(Excerpts from a dataset)
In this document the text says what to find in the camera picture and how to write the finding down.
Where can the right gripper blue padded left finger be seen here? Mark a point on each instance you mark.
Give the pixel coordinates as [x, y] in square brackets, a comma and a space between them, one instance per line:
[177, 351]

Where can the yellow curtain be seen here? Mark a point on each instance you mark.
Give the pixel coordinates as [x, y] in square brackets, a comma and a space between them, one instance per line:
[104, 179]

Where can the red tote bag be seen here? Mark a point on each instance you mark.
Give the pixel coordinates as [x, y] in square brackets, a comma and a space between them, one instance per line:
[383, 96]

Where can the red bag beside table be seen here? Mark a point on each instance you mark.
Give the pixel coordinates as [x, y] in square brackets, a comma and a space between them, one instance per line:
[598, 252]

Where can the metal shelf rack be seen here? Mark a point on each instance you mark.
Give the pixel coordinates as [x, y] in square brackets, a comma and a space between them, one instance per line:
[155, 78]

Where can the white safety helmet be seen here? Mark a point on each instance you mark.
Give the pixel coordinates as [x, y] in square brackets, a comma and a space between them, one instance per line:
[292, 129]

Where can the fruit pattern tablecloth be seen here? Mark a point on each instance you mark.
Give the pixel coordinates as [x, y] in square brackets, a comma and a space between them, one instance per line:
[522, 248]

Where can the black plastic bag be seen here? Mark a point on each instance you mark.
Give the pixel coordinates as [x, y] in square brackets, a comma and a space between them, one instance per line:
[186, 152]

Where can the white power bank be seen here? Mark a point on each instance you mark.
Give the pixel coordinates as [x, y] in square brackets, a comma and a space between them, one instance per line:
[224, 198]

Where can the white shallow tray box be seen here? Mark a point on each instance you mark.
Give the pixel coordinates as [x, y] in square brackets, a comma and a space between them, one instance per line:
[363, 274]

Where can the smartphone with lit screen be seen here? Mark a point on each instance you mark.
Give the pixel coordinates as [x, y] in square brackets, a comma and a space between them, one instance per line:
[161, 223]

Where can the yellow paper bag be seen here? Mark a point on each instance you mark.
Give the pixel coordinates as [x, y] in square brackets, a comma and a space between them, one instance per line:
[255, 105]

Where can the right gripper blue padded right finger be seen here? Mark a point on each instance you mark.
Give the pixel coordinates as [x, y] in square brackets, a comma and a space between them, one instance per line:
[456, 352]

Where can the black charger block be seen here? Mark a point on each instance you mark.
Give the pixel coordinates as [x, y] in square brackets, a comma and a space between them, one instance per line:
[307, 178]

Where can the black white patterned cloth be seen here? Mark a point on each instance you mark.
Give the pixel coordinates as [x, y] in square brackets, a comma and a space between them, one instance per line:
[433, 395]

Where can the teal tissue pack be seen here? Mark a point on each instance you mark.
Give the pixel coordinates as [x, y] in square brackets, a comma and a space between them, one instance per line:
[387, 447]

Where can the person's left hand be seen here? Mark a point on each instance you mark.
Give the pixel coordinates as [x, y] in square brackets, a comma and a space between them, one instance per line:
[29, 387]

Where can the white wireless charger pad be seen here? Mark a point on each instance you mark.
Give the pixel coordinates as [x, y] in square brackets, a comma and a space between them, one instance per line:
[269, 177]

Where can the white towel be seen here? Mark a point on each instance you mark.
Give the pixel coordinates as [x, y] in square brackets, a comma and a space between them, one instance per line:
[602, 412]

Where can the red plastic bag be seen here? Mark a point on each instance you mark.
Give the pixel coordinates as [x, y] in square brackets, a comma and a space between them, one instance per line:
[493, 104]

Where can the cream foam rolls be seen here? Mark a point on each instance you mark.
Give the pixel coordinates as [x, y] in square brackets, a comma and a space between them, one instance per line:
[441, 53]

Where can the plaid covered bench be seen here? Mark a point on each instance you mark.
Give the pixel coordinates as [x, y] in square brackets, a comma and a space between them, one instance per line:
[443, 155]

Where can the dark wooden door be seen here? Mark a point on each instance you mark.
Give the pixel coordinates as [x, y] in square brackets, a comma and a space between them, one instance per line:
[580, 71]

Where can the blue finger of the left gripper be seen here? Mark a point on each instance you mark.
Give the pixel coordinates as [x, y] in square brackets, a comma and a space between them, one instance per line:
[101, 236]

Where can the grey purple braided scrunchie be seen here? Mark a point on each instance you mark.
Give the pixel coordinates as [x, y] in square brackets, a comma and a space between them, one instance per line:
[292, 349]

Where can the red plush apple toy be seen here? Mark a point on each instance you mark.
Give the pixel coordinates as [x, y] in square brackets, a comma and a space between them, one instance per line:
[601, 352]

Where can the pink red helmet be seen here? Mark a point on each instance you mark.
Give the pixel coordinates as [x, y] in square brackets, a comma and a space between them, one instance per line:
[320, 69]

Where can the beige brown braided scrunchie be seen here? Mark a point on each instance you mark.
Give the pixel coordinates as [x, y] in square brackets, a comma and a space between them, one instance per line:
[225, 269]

Work item: Only lines with the word "gripper" are wanted, so copy each one from the records.

The completed task:
Where can the right gripper blue padded left finger be seen here? Mark a point on each instance you mark.
Where can the right gripper blue padded right finger be seen here? Mark a point on each instance you mark.
Where can the blue finger of the left gripper be seen here? Mark a point on each instance you mark.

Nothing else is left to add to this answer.